* Work to be completed: In the data below, find the lines containing "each" and say how many there are, nothing more.

* Data extract:
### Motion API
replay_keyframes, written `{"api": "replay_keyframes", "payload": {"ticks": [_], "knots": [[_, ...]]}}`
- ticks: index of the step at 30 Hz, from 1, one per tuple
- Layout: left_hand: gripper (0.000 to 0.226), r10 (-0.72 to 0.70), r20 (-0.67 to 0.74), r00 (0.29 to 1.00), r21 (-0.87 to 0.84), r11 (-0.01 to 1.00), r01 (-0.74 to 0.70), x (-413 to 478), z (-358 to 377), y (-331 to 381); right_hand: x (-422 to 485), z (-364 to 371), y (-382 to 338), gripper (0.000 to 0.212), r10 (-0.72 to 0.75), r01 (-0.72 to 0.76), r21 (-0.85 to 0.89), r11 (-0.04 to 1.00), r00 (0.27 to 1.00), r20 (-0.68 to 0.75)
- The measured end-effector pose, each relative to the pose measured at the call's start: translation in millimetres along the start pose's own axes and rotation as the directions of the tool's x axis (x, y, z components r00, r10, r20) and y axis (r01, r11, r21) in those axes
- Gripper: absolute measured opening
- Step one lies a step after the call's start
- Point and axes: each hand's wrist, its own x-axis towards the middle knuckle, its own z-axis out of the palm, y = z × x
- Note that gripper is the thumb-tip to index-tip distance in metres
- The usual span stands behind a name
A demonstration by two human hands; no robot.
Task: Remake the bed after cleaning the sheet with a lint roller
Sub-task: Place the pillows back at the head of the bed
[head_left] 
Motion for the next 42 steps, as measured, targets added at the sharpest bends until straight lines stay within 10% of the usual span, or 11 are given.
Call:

* Expected answer: 2